Probing complex heterostructures using hard X-ray photoelectron spectroscopy (HAXPES)

X-ray Photoelectron Spectroscopy (XPS) plays a central role in the investigation of electronic properties as well as compositional analysis of almost every conceivable material. However, a very short inelastic mean free path (IMFP) and the limited photon flux in standard laboratory conditions render this technique very much surface sensitive. Thus, the electronic structure buried below several layers of a heterogeneous sample is not accessible with usual photoemission techniques. An obvious way to overcome this limitation is to use a considerably higher energy photon source, as this increases the IMFP of the photo-ejected electron, thereby making the technique more depth and bulk sensitive. Due to this obvious advantage, Hard X-ray Photo Electron Spectroscopy (HAXPES) is rapidly becoming an extremely powerful tool for chemical, elemental, compositional and electronic characterization of bulk systems, more so with reference to systems characterized by the presence of buried interfaces and other types of chemical heterogeneity. The relevance of such an investigative tool becomes evident when we specifically note the ever-increasing importance of heterostructures and interfaces in the context of a wide range of device applications, spanning electronic, magnetic, optical and energy applications.
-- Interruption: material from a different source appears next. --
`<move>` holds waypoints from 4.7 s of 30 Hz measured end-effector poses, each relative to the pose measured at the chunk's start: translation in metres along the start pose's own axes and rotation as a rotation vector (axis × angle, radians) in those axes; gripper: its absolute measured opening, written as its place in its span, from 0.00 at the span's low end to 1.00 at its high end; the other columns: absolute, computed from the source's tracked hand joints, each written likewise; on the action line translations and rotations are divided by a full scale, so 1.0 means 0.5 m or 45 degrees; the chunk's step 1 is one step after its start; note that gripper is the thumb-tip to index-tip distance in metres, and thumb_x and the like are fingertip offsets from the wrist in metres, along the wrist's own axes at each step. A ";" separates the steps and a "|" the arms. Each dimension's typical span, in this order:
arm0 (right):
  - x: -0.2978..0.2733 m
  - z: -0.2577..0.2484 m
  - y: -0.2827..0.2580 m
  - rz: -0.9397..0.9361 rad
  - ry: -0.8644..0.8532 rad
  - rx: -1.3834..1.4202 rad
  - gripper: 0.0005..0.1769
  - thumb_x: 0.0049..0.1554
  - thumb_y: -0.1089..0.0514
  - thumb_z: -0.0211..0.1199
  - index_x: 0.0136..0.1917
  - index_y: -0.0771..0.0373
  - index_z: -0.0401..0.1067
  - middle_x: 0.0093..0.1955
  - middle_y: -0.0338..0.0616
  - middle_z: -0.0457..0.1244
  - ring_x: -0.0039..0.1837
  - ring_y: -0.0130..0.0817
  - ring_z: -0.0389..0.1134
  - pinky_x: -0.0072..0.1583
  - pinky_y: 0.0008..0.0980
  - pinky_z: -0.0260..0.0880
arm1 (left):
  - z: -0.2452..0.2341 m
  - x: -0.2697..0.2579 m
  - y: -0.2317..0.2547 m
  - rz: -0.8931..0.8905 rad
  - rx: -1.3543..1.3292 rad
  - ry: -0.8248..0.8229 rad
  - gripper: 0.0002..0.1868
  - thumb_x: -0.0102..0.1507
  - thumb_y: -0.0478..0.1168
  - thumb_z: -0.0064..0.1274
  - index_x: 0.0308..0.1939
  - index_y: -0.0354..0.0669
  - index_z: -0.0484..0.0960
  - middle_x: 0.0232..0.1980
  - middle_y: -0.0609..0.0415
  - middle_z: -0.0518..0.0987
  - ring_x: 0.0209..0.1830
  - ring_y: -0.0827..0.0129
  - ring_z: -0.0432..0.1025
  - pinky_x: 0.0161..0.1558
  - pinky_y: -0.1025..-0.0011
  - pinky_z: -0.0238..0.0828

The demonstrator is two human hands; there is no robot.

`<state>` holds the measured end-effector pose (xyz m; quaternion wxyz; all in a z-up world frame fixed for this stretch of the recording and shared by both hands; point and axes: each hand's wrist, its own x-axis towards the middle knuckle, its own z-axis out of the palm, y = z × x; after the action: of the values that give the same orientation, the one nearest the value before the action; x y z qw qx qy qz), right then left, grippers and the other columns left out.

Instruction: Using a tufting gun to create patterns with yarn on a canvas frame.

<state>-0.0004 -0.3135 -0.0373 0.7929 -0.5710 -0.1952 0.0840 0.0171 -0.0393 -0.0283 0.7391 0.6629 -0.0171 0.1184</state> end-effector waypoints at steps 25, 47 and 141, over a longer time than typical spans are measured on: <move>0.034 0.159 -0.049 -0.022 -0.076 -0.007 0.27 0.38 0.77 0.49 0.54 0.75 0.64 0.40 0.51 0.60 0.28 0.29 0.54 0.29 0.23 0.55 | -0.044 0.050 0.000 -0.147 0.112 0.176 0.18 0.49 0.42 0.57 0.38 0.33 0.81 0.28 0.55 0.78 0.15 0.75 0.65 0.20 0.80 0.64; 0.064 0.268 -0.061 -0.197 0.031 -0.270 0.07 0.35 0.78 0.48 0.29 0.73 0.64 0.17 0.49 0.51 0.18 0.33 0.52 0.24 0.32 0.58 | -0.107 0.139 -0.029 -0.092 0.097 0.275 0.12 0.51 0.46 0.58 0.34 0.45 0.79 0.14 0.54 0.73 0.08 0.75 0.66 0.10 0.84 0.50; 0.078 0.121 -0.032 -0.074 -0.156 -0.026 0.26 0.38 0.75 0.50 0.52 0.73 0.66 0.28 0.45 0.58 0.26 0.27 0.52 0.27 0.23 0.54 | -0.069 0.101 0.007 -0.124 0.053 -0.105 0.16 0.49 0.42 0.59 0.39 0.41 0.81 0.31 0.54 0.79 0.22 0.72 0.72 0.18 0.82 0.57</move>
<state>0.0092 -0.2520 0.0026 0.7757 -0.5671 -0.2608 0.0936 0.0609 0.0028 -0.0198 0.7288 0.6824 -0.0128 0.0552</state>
The interest in this nondestructive, element specific HAXPES technique has grown rapidly in the past few years; we discuss critically its extensive use in the study of depth resolved electronic properties of nanocrystals, multilayer superlattices and buried interfaces, revealing their internal structures. We specifically present a comparative discussion, with examples, on two most commonly used methods to determine internal structures of heterostructured systems using XPS. (C) 2015 Elsevier B.V. All rights reserved.